LobselVith8 wrote...
I think the racial discimination would fit better with the treatment of the elves, but that's another discussion for another time. Using the Connor example is exactly why the Chantry's treatment of mages needs to be changed: they condition mages to gather as much power as possible in order to survive against the templars that are sent to hunt them down. If the Chantry didn't imprison people because of their magical ability and spread its view of magic as evil, then Isolde never would have feared for Connor or thought that there was something wrong with him. Nobody is saying mages shouldn't be properly trained; people are arguing against imprisoning them for being mages.
Then don't use racial discrimination as your analogy. If anything, use quarantine.
Making the system nicer (the reforms I suggested: keeping contact, for example) won't negate the need for forced training, and that's as much what Isolde was afraid of as anything else. She was going to loser her child if Connor left. No change on the Chantry's part can reasonably change that Connor would have to be taken along until at least adulthood.
People like Isolde, who love their children so much they don't want to let them go, will always circumvent the rules needed to protect everyone.

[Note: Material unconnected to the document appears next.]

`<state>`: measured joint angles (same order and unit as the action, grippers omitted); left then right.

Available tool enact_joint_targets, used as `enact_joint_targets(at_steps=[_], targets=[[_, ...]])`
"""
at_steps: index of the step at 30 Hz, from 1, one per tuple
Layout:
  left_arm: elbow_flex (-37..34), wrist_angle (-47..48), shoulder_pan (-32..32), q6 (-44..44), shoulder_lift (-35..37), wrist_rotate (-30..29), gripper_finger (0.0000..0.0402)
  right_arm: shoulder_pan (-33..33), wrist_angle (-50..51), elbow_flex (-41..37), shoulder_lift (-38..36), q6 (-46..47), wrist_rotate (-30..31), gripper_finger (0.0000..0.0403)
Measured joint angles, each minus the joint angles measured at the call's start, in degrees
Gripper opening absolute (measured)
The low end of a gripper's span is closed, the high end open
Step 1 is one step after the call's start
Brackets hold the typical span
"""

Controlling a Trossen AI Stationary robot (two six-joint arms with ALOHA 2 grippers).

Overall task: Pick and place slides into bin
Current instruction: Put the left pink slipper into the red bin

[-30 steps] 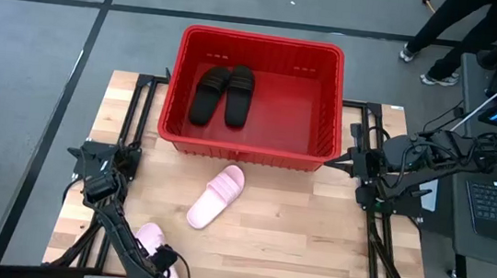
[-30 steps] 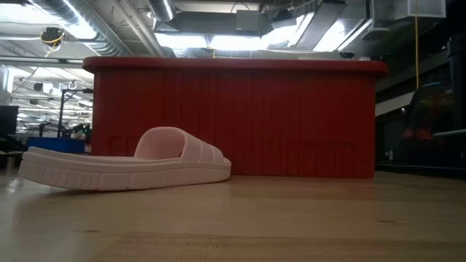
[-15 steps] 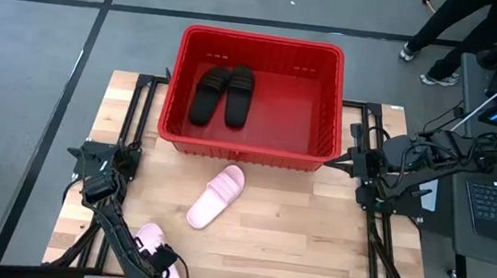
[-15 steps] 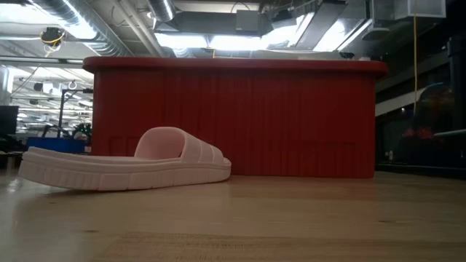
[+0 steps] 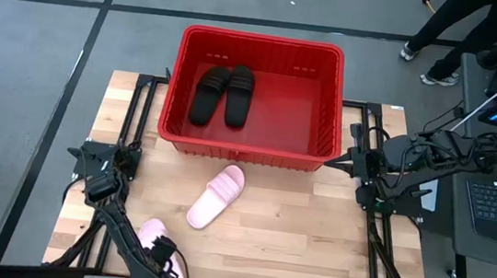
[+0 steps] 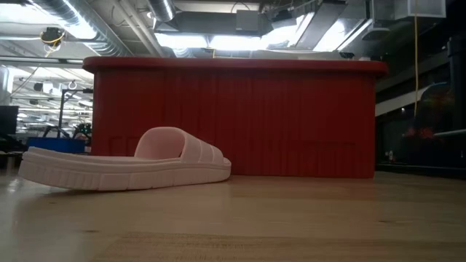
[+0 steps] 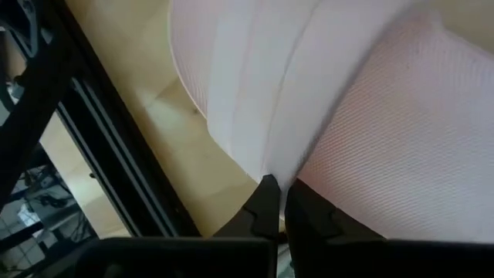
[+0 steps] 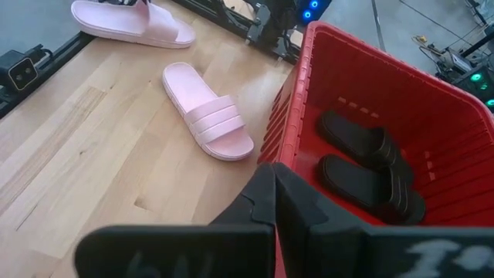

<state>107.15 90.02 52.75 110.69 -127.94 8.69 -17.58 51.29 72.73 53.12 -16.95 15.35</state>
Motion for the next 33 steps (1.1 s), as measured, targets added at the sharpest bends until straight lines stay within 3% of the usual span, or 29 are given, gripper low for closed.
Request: enact_joint_targets(at_steps=[11, 18, 24, 33], targets=[[6.06, -0.04, -0.46, -0.43, 0.0, -1.84, 0.0003, 0.0, -0.15, 0.0, 0.0, -1.88, 0.0, 0.0003], [10.74, -0.04, -2.85, -3.88, 0.0, -10.08, 0.0002, 0.0, -0.2, 0.0, 0.0, -1.99, 0.0, 0.0003], [12.9, -0.55, -6.74, -13.58, 0.0, -23.6, 0.0002, 0.0, -0.26, 0.0, 0.0, -1.84, 0.01, 0.0003], [12.89, -3.4, -13.27, -33.03, 0.0, -27.86, 0.0002, -0.02, -0.04, 0.0, -0.02, -1.57, 0.0, 0.0003]])
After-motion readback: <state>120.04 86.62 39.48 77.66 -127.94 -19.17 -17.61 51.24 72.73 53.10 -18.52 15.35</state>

And there's also a reason to fear the Chantry as well - ask the Dalish. According to them, the Chantry sent the templars into the Dales because they kicked out their missionaries after refusing to convert to their religion. What happened after the Dales was taken over by Orlais? Their religion was outlawed. Should the lives of mages be placed with an institution that openly condemms them?

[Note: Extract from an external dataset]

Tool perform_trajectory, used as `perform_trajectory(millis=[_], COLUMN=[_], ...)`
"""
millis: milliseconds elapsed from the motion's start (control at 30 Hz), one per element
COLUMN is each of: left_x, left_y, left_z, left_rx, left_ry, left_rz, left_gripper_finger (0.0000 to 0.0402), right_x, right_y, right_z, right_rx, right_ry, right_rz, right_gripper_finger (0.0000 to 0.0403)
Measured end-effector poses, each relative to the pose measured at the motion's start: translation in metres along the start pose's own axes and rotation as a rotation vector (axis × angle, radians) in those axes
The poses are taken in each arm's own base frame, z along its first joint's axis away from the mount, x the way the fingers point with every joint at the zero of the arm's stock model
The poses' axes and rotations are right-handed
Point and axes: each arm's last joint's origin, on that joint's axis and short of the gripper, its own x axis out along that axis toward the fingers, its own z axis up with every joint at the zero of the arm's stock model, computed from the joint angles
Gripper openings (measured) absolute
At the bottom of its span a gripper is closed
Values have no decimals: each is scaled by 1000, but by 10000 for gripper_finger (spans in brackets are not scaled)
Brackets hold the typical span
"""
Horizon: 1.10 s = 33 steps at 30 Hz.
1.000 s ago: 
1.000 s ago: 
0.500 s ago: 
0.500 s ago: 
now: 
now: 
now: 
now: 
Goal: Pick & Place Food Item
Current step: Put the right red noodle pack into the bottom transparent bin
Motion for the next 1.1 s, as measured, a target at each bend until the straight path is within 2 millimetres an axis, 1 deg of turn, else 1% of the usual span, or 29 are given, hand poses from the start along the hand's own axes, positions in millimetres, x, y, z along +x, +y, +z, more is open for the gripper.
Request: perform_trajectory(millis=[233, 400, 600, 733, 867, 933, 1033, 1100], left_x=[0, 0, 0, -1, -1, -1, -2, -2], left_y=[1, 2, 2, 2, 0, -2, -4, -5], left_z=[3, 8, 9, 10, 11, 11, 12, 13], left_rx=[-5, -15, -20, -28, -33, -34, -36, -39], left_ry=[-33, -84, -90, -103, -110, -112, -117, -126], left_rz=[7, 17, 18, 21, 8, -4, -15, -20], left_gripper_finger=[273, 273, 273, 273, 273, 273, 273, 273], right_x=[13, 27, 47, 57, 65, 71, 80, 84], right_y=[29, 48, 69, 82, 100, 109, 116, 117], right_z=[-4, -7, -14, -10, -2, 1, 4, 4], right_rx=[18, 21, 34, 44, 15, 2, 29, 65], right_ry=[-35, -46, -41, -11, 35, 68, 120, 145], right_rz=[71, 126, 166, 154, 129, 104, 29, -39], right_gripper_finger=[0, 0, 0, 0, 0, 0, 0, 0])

The lives of mages should be planned by the insitution that can handle them while mitigating the dangers to the populace. You can want any changes you want and you can wish anything you wish, but the Chantry remains the only non-magical instution to allow the Mages to live with some form of security without losing their tongues.

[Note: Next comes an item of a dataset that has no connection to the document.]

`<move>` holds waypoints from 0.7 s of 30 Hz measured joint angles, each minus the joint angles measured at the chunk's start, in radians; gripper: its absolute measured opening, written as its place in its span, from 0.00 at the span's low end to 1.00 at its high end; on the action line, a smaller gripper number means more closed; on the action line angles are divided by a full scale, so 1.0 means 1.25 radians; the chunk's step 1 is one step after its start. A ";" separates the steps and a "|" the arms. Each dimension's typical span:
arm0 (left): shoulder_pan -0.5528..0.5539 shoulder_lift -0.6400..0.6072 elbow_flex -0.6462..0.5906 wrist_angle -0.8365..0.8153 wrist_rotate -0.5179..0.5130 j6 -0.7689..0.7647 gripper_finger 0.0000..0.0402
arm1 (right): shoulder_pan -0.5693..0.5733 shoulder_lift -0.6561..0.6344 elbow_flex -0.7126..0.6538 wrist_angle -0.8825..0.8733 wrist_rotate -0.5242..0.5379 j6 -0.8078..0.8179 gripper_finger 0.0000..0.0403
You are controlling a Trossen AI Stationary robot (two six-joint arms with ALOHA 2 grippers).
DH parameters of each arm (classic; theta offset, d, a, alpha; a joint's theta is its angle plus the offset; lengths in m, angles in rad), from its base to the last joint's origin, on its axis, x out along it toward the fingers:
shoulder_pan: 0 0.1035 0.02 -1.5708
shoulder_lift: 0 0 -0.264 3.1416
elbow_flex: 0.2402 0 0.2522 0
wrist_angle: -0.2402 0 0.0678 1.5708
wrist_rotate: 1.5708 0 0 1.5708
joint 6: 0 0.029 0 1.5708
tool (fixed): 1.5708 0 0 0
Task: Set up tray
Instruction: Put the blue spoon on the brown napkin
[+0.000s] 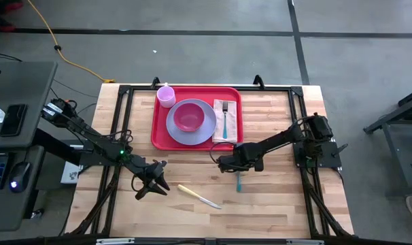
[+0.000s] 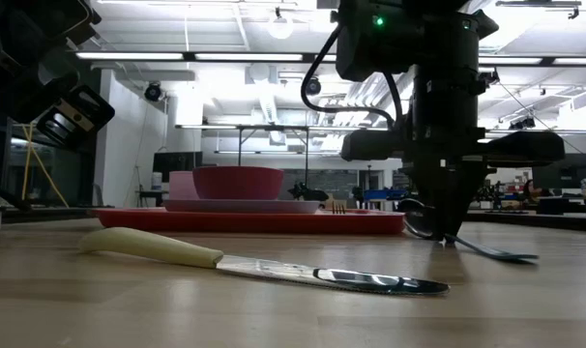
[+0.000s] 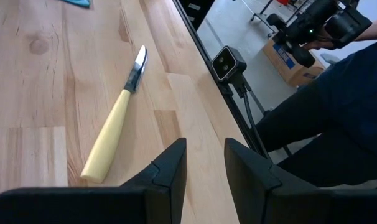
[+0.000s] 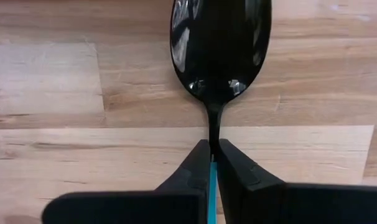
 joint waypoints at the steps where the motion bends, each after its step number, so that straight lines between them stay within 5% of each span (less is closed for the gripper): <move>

The Chantry lockup is entirely unnecessary. There are mages in Rivain with leadership positions,
Rivian is small, backwater, far from Ferelden, and culturally different. What goes wrong there doesn't hurt as many people. Their shamanistic policies also including deliberate abomination risks.
Now, if you think that Ferelden's monarchs and populace will stand by and invite the Rivian shamans to take over one of their major institutions...
there were elven mages who were in leadership positions of Arlathan and the Dales (and their descendants are now the Keepers of the nomadic Dalish clans).
We don't know anything about how the elves raise their mages: we have nothing to suggest they aren't also trained in isolation, or pass similar rituals to the Harrowing. Certainly abominations have been a problem with every society.
Father Eirik was a mage and the head of the Haven Chantry, and Kolgrim may be a mage since he knew about the fate of the Urn. There's no reason mages shouldn't be permitted to govern themselves.
...Haven is your idea of an enlightened, safe model for society at large?
It's been nearly a 900 years of the same system and nothing has changed, and nothing ever will unless someone does something to implement that change.
Right. Where have I heard that before...
Ah, yes. The blood mage rebellion. That turned out so well for everyone involved. Social reform, one abominationed-filled circle at a time.